* Work instructions
Filter the listing below, keeping only the lines with the word "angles".

* Information supplied

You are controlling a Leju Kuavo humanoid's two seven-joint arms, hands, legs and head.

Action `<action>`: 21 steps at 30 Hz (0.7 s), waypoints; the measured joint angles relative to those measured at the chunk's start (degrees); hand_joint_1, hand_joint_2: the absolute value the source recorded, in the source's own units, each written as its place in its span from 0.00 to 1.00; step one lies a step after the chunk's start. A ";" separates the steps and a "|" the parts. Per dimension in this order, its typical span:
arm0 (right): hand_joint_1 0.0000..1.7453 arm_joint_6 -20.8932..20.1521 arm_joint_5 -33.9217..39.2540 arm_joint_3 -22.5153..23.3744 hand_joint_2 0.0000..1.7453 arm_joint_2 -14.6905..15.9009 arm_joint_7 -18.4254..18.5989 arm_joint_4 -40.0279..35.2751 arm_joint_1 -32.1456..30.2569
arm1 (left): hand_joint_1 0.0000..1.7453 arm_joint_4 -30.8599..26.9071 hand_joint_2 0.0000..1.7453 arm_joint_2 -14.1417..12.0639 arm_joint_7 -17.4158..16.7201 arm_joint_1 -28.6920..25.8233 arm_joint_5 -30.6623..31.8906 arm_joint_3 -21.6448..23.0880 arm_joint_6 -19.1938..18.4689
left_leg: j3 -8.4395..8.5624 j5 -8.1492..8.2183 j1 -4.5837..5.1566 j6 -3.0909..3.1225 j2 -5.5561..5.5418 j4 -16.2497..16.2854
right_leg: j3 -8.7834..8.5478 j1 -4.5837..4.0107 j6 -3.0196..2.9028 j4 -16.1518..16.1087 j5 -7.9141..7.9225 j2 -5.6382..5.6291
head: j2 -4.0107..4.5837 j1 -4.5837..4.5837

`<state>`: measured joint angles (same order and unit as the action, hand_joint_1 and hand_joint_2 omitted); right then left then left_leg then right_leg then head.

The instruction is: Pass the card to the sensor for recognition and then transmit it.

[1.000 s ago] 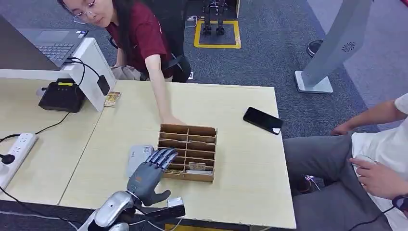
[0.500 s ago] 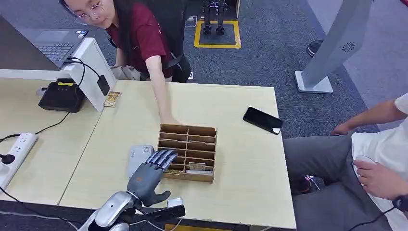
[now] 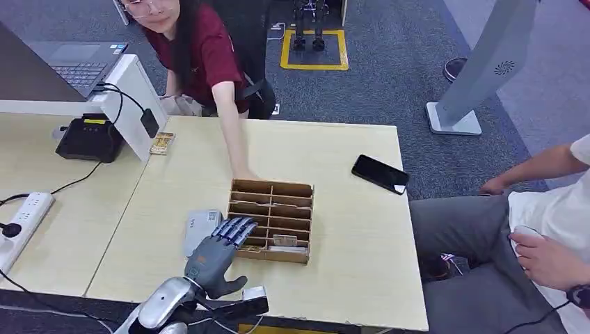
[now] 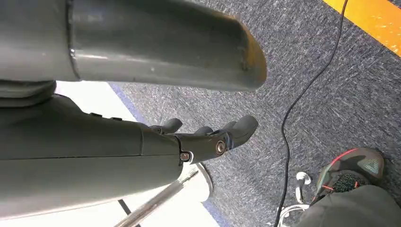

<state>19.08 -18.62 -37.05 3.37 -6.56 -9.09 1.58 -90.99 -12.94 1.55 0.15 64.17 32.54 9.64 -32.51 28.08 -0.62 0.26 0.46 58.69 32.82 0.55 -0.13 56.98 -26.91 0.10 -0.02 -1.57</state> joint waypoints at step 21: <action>0.00 -0.07 -0.17 0.00 0.00 0.02 0.35 -0.31 0.04 | 1.00 0.63 1.00 0.28 1.33 0.23 -1.75 0.00 0.92 | 0.00 0.00 0.00 0.00 0.00 0.00 | -0.01 0.00 0.00 0.00 0.00 0.00 | 0.00 0.00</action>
<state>19.02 -18.80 -37.05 3.39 -6.21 -9.40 1.62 -90.36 -12.66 2.88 0.38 62.42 32.54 10.56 -32.51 28.08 -0.62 0.26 0.46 58.69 32.81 0.55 -0.13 56.98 -26.92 0.10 -0.02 -1.57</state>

* Exercise response
Action `<action>`: 21 steps at 30 Hz (0.7 s), waypoints; the measured joint angles relative to those measured at the chunk's start (degrees); hand_joint_1, hand_joint_2: the absolute value the source recorded, in the source's own units, each written as its place in its span from 0.00 to 1.00; step one lies a step after the chunk's start. A ";" separates the steps and a "|" the parts. Per dimension in this order, its typical span:
`<state>`: measured joint angles (same order and unit as the action, hand_joint_1 and hand_joint_2 omitted); right then left then left_leg then right_leg then head.

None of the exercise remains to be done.